PUBLISHED: 10:00 08 October 2014

Images by Jamie Grant for the book 'Dartmoor, The High Oak'

Images by Jamie Grant for the book 'Dartmoor, The High Oak'

Archant

A long - and sometimes rain-soaked - walk across Dartmoor has inspired a new book, as ALEX HURLEY discovered

Images by Jamie Grant for the book 'Dartmoor, The High Oak'
Images by Jamie Grant for the book 'Dartmoor, The High Oak'

Three friends, Marcus Gladstone-Noble, Jamie Murray Grant and James Richardson journeyed across Dartmoor, connecting three isolated woods – Piles Copse, Wistman’s Woods and Black-a-Tor Beare – by the physical act of walking.

The Quercus robur oaks of each wood are brought together as The High Oak – A journey across Dartmoor; a documentation of the men’s inspired responses to their surrounding landscape.

Over five September days, the men cut out their path, walking in whatever weather the Moor decided to bestow upon them – and on some days the rain was so heavy its only intent was to soak them through.

Images by Jamie Grant for the book 'Dartmoor, The High Oak'
Images by Jamie Grant for the book 'Dartmoor, The High Oak'

Making efforts to connect with Dartmoor, the men delved into its midst; the outcome being beautiful pictures showcasing the Moor’s expansive scenery complemented by pieces of thought-provoking poetry and prose.

Yet being only passers-by, Marcus, Jamie and James were humbled by the majestic nature of the Moor that is at once both beautiful and dangerous. Capturing this majestic quality within the book, readers are able to feel each moment as the men did.

Haikus taken from the booK

Bronze-age hut circles

tattooed amongst the heather.

Such old skin is this.

Down in this gully

we pick our way through loose rocks

where winter-bournes rush.

The journey is mist.

Our footsteps turn to water -

the Moor pulls away.

The men behind the visual and literary recordings:

Photography: Jamie Grant. The base for Jamie’s relationship with photography stems from childhood hikes with his father and a camera. He has since worked in Bolivia and for a number of Scottish-based charities.

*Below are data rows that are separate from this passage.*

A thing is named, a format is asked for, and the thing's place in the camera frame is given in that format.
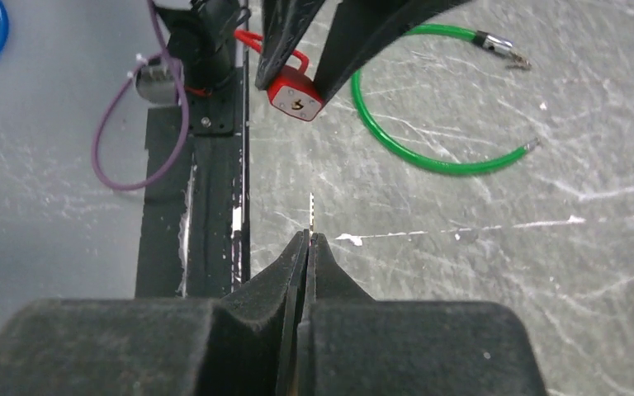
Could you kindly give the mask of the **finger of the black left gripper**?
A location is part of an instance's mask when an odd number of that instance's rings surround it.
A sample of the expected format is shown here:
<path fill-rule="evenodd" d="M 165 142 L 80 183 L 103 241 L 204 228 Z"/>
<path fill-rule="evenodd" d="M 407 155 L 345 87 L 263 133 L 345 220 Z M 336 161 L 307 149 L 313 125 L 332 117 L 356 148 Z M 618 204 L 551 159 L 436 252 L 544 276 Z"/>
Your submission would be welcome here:
<path fill-rule="evenodd" d="M 299 44 L 325 0 L 262 0 L 262 49 L 255 87 L 266 91 Z"/>
<path fill-rule="evenodd" d="M 352 0 L 334 13 L 313 83 L 329 102 L 348 79 L 402 35 L 467 0 Z"/>

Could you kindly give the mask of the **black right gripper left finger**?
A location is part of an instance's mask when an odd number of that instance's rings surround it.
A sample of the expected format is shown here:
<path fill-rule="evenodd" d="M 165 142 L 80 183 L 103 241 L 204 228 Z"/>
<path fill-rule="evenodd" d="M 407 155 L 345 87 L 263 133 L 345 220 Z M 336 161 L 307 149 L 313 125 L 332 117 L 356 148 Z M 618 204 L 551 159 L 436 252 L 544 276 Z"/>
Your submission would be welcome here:
<path fill-rule="evenodd" d="M 309 234 L 223 298 L 40 299 L 0 332 L 0 395 L 294 395 Z"/>

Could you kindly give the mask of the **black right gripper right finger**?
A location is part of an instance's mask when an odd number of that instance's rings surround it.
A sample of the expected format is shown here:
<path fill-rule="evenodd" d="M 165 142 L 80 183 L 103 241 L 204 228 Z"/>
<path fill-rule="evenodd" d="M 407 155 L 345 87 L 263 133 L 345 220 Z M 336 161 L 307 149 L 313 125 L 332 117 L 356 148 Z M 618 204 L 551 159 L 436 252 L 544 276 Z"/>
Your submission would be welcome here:
<path fill-rule="evenodd" d="M 516 313 L 491 301 L 373 299 L 310 239 L 296 334 L 299 395 L 544 395 Z"/>

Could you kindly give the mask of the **red cable lock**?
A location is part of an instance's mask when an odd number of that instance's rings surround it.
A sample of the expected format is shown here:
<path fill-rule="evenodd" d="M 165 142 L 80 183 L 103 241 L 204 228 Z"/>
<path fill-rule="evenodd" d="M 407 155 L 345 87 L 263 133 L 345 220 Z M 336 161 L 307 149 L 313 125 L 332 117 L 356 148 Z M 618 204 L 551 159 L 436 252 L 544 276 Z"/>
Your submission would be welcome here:
<path fill-rule="evenodd" d="M 295 68 L 284 64 L 276 77 L 260 91 L 265 91 L 271 106 L 298 120 L 312 121 L 324 108 L 325 103 L 317 92 L 313 81 L 305 74 L 310 65 L 308 56 L 298 49 L 292 50 L 289 57 L 299 60 Z"/>

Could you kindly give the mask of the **silver key bunch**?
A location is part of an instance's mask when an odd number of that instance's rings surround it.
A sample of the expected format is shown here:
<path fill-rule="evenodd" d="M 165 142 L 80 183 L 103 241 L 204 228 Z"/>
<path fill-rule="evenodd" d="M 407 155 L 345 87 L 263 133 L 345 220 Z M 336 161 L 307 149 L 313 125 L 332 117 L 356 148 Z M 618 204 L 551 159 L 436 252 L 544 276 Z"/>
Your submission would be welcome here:
<path fill-rule="evenodd" d="M 315 231 L 315 194 L 311 192 L 309 194 L 309 225 L 308 230 L 310 235 Z"/>

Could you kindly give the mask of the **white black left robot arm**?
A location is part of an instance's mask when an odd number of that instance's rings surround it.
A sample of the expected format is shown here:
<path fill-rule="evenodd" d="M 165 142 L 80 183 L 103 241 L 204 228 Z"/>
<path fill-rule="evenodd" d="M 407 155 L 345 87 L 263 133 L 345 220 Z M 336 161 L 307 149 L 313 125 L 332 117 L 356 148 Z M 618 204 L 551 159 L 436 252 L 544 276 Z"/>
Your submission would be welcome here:
<path fill-rule="evenodd" d="M 313 82 L 330 101 L 347 80 L 385 47 L 428 19 L 459 7 L 459 1 L 341 1 L 317 63 Z M 268 89 L 286 65 L 323 6 L 321 1 L 264 1 L 263 46 L 255 86 Z M 239 26 L 237 1 L 192 1 L 188 9 L 156 6 L 170 32 L 167 48 L 182 61 L 187 81 L 201 87 L 207 62 L 227 57 L 227 44 Z"/>

Haiku, sculpture and prose: James Richardson. A professional puppeteer with his own puppet theatre company, James lives on Dartmoor and continues to draw inspiration from his surroundings in his work as a poet and a sculptor.

Poetry: Marcus Gladstone-Noble. Discovering his passion for scriptwriting and poetry in his 20s, Marcus has since become a founding member of the Echo Project and self-published his first poetry collection Snow in the Copse.

Graphics: David Harbott. David joined the group later, bringing his design skills to the layout of the book. n

The High Oak – A journey across Dartmoor is published on 29 September by Black Tor Press in collaboration with Watermill Books.